Within ePROM patients were approached by a psychology intern during their inpatient stay. After providing initial informed consent for participation in the QOL-monitoring a tablet-PC presenting the EORTC QLQ-C30 on the screen was handed over to the patients along with instructions for the completion of the questionnaire. For patients not being able to fill in the questionnaire themselves, the assessment was done as an interview. Assessments were done weekly all along hospitalisation, no assessments were done while patients were at home. Patients participated in ePROM as long as they were able and willing to report on their QOL.
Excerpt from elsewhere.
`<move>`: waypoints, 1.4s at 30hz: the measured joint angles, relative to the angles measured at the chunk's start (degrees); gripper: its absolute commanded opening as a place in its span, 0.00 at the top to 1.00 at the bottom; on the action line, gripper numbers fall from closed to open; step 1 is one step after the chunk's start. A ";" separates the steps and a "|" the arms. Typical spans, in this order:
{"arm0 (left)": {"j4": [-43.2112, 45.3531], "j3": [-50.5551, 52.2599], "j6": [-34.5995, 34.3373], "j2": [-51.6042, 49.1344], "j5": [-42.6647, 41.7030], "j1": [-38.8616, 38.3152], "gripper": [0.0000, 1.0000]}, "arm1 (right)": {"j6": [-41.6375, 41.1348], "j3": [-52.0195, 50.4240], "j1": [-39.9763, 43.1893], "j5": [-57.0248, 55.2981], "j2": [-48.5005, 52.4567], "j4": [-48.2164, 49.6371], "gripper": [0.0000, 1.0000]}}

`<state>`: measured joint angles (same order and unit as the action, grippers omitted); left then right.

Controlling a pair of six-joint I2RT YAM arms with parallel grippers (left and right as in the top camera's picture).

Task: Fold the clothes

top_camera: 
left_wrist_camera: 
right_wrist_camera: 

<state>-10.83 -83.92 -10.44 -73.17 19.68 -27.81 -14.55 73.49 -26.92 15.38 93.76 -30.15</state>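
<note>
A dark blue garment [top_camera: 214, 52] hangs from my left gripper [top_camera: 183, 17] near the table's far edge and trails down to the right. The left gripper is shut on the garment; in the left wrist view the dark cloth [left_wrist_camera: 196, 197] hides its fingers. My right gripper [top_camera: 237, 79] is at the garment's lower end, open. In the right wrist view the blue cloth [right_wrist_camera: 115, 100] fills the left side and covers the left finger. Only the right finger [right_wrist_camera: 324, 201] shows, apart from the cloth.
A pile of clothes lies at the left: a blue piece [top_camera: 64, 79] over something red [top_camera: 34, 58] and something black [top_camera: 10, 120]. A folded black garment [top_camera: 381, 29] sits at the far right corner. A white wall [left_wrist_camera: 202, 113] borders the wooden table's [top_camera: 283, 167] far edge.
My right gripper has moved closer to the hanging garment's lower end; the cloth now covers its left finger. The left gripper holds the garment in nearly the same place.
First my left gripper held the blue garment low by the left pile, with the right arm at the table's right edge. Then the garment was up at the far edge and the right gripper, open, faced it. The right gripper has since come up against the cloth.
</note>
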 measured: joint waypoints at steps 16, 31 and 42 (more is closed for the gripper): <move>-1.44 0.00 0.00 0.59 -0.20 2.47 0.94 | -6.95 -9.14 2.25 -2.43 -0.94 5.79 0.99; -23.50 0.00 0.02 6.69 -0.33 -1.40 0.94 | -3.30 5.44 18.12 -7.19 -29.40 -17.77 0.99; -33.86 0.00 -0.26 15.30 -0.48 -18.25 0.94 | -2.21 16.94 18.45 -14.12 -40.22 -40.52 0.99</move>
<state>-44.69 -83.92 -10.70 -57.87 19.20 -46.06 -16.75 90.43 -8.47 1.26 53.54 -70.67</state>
As software tool for electronic data capture a program called Computer-based Health Evaluation System (CHES^11,12) was used. To increase data quality, hospital records on patients' death were supplemented with data from the Tyrolean Tumour Registry.¹³ The study was approved by the Ethics committee of Innsbruck Medical University.

EORTC QLQ-C30

As a measure of functioning, global QOL and symptoms all patients completed the EORTC QLQ-C30. The EORTC QLQ-C30¹⁴ is an internationally validated and widely used cancer-targeted QOL-instrument. It comprises five functioning scales (physical functioning, social functioning, role functioning, emotional functioning, cognitive functioning), a scale for global QOL and nine symptom scales (fatigue, nausea/vomiting, pain, dyspnea, sleep disturbances, appetite loss, constipation, diarrhea, and financial impact).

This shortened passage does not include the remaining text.